Which lines of the entries contain the string "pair"? Please find them and copy them.

══ EXTRACTED DATA ══

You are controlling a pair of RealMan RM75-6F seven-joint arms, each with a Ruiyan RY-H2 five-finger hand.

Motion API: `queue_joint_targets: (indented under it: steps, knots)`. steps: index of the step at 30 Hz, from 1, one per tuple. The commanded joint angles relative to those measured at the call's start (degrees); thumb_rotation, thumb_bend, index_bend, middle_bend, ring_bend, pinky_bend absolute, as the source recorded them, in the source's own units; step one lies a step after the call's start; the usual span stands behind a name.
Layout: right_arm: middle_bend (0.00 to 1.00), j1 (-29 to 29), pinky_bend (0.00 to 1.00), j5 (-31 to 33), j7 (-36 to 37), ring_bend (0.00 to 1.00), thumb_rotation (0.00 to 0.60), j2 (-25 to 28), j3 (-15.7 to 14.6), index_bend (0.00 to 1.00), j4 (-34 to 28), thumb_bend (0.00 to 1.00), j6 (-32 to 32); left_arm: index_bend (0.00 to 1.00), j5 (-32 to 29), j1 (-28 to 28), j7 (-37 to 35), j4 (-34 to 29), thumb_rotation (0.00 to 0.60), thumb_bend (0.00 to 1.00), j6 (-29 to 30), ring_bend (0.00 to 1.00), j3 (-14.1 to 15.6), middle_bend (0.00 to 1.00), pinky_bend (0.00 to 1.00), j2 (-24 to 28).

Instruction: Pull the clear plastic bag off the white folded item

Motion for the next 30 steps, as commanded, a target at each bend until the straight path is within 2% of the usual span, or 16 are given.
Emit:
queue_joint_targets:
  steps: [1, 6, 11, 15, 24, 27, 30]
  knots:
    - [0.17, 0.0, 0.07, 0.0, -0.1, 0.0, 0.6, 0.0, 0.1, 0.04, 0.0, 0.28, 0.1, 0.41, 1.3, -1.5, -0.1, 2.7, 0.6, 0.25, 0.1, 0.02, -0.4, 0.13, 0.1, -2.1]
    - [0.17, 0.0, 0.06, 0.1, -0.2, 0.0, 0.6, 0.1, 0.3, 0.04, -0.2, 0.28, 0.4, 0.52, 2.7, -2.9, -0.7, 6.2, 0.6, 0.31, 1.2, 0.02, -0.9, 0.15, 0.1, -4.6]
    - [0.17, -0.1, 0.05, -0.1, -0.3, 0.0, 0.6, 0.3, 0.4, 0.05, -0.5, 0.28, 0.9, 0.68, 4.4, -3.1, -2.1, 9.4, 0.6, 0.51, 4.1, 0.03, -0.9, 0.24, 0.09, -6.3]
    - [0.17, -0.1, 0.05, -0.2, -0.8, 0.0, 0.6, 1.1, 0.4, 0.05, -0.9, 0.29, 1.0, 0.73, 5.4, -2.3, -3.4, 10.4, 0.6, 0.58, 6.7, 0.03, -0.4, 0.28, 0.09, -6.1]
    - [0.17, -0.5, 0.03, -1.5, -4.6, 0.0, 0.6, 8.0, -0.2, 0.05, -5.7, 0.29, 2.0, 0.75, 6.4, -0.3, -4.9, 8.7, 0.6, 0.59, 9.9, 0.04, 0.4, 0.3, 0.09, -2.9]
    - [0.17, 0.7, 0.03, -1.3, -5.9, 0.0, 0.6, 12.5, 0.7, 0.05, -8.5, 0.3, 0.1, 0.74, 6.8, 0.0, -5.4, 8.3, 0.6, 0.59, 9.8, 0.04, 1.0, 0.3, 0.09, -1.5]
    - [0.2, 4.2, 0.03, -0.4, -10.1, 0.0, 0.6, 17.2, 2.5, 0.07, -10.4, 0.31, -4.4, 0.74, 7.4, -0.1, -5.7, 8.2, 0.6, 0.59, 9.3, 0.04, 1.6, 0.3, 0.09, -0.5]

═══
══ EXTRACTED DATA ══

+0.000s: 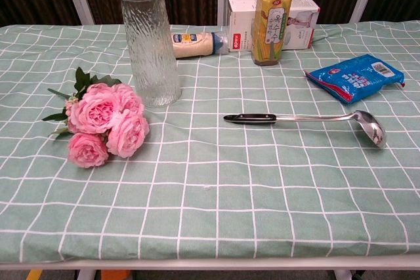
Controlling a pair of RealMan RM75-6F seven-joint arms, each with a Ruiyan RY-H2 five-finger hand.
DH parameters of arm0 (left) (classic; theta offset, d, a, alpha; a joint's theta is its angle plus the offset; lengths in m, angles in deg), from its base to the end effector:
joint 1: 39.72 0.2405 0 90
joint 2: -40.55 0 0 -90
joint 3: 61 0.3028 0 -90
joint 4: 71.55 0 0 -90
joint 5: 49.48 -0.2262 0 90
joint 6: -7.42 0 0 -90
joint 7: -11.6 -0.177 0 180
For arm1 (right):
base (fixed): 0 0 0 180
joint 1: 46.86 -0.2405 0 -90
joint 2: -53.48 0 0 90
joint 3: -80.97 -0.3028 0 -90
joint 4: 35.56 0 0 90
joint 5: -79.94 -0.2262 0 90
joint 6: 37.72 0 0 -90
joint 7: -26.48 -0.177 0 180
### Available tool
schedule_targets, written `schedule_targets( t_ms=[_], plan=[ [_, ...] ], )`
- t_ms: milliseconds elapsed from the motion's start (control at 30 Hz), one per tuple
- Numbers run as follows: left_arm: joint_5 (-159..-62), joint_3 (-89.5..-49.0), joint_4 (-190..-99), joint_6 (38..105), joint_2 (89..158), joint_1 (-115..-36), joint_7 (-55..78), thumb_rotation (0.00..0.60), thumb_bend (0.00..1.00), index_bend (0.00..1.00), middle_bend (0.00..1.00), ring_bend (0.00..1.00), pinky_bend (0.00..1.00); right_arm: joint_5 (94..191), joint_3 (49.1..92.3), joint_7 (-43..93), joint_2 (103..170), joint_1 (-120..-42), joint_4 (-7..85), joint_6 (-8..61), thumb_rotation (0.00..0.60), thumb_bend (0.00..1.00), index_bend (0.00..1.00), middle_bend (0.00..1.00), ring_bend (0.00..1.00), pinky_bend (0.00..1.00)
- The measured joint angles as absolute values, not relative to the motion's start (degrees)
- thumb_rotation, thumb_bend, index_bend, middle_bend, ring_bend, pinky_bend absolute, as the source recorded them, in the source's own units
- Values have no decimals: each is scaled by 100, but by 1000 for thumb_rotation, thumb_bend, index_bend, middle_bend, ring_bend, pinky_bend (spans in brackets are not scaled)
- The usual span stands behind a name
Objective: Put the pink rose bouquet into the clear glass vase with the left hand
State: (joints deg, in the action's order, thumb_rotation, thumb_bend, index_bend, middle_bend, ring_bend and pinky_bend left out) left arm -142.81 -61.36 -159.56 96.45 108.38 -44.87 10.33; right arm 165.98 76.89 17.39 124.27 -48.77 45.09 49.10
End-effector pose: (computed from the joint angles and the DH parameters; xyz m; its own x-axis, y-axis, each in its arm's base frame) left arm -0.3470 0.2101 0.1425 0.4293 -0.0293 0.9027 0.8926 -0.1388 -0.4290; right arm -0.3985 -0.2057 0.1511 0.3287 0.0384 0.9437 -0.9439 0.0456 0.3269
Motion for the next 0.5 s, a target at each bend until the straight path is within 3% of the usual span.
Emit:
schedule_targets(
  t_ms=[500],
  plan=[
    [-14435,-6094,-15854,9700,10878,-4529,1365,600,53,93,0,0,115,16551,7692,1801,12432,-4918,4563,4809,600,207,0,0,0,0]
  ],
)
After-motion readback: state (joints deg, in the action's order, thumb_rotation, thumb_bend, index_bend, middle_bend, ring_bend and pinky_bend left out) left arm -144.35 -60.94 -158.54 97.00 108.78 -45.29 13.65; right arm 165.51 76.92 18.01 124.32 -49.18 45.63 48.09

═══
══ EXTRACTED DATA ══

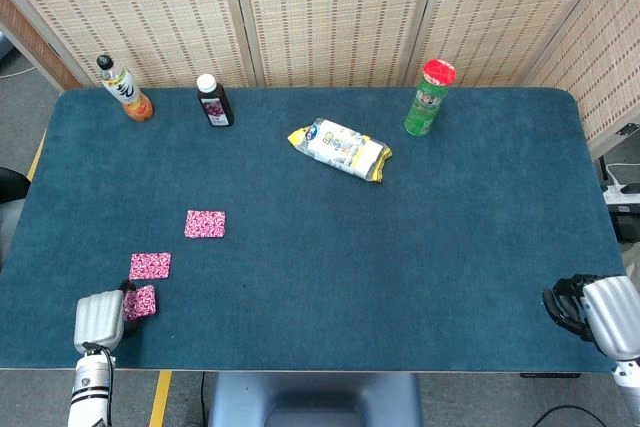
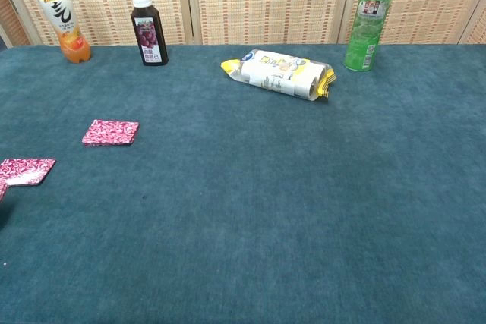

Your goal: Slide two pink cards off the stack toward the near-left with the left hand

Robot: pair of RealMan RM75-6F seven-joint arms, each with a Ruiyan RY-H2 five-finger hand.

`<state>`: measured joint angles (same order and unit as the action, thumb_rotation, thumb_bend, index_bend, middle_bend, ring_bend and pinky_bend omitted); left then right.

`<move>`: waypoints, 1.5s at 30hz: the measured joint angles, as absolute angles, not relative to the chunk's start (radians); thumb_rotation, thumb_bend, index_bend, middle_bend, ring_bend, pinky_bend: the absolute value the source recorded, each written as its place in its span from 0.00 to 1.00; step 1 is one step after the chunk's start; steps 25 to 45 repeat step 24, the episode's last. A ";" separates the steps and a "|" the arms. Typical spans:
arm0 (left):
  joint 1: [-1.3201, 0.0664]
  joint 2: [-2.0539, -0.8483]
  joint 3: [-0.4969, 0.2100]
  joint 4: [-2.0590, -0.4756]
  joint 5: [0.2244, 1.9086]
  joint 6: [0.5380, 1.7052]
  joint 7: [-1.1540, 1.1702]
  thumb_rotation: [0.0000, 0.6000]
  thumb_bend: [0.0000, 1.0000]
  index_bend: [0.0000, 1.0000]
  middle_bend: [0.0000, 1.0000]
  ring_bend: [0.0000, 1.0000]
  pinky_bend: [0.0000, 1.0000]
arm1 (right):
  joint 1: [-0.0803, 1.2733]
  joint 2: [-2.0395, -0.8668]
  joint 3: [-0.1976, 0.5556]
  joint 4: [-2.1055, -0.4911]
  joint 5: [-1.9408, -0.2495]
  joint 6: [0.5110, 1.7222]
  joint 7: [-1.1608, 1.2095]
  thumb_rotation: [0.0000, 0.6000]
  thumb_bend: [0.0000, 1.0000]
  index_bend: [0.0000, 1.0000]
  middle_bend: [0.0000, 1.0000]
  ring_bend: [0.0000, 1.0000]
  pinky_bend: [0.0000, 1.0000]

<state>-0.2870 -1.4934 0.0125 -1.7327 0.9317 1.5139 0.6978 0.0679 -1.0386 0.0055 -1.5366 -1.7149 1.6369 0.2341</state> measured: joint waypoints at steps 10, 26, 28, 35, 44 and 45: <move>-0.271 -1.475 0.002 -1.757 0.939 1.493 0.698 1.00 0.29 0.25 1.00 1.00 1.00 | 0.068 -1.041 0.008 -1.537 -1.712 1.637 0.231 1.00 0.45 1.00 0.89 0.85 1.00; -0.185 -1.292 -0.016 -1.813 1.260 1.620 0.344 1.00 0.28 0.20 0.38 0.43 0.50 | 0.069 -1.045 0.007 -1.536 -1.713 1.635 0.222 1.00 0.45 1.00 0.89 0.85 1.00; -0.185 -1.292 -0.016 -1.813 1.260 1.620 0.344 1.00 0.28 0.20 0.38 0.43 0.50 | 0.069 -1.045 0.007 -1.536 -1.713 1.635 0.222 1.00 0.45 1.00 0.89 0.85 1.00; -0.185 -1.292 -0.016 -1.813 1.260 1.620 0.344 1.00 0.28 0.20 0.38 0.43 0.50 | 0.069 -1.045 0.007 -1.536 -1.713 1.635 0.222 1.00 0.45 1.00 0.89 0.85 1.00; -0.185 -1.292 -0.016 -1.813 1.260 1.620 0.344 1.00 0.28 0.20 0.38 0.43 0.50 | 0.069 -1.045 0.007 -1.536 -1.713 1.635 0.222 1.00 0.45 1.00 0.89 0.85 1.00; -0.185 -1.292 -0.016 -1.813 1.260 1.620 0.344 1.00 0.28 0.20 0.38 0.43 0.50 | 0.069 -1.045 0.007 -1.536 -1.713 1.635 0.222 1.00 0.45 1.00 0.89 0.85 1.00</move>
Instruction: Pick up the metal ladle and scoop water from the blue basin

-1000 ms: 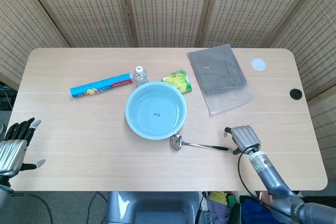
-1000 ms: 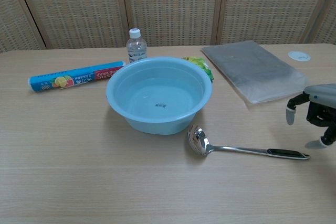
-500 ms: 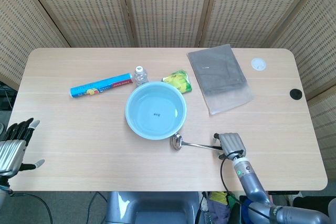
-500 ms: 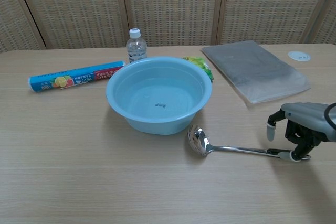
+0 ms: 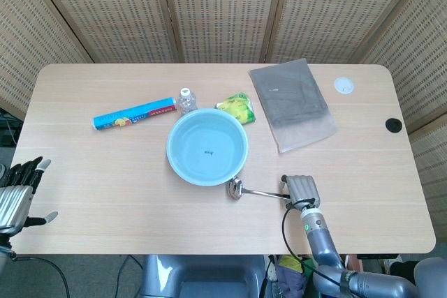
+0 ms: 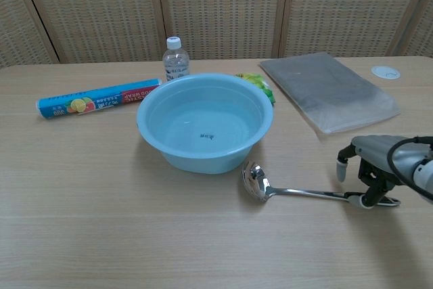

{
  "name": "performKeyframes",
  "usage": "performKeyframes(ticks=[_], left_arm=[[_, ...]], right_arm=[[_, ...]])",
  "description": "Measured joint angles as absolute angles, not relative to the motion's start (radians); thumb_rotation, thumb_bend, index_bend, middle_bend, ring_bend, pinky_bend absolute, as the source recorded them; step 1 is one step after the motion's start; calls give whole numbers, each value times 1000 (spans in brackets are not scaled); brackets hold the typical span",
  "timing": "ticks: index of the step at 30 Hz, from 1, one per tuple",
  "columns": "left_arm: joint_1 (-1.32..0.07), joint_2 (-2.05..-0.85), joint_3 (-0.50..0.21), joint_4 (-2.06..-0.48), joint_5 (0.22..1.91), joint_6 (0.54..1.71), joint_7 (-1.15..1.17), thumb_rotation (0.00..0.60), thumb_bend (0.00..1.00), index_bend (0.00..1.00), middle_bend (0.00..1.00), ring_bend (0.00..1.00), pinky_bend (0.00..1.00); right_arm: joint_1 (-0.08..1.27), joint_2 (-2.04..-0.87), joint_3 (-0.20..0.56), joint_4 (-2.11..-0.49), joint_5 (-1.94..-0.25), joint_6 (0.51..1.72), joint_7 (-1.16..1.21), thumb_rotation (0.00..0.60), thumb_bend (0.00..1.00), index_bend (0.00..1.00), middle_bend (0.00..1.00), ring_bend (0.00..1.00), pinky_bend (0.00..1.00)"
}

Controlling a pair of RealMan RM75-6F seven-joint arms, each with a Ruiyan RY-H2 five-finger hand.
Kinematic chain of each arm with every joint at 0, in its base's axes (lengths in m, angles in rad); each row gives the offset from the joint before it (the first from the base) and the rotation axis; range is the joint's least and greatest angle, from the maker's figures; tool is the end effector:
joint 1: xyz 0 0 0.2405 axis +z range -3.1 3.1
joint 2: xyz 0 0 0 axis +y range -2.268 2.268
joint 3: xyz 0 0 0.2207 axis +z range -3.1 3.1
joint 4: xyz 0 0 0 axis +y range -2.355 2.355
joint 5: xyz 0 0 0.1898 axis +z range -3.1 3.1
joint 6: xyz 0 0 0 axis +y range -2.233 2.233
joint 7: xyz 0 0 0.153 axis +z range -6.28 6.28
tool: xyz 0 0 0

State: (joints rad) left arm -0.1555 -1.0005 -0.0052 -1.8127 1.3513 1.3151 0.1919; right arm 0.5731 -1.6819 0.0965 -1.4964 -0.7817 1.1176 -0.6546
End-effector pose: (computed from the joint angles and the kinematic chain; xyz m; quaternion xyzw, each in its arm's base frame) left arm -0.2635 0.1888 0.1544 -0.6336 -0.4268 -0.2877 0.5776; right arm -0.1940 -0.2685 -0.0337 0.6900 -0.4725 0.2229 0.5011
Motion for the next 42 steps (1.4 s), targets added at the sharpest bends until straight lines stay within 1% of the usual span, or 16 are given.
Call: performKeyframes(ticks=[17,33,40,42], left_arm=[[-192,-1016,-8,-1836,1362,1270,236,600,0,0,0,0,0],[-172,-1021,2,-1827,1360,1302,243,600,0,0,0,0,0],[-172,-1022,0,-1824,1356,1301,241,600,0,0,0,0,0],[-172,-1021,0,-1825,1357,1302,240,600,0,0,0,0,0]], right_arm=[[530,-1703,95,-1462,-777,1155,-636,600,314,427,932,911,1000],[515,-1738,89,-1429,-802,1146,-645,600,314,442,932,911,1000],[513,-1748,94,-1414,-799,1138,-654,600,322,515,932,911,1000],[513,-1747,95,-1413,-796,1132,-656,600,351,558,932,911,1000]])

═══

EXERCISE OUTPUT:
You are controlling a pair of RealMan RM75-6F seven-joint arms, each with a Ruiyan RY-H2 five-finger hand.
Controlling a pair of RealMan RM75-6F seven-joint arms, each with a Ruiyan RY-H2 five-finger hand.
Robot: pair of RealMan RM75-6F seven-joint arms, each with a Ruiyan RY-H2 five-finger hand.
Controlling a pair of RealMan RM75-6F seven-joint arms, each with a Ruiyan RY-H2 five-finger hand.

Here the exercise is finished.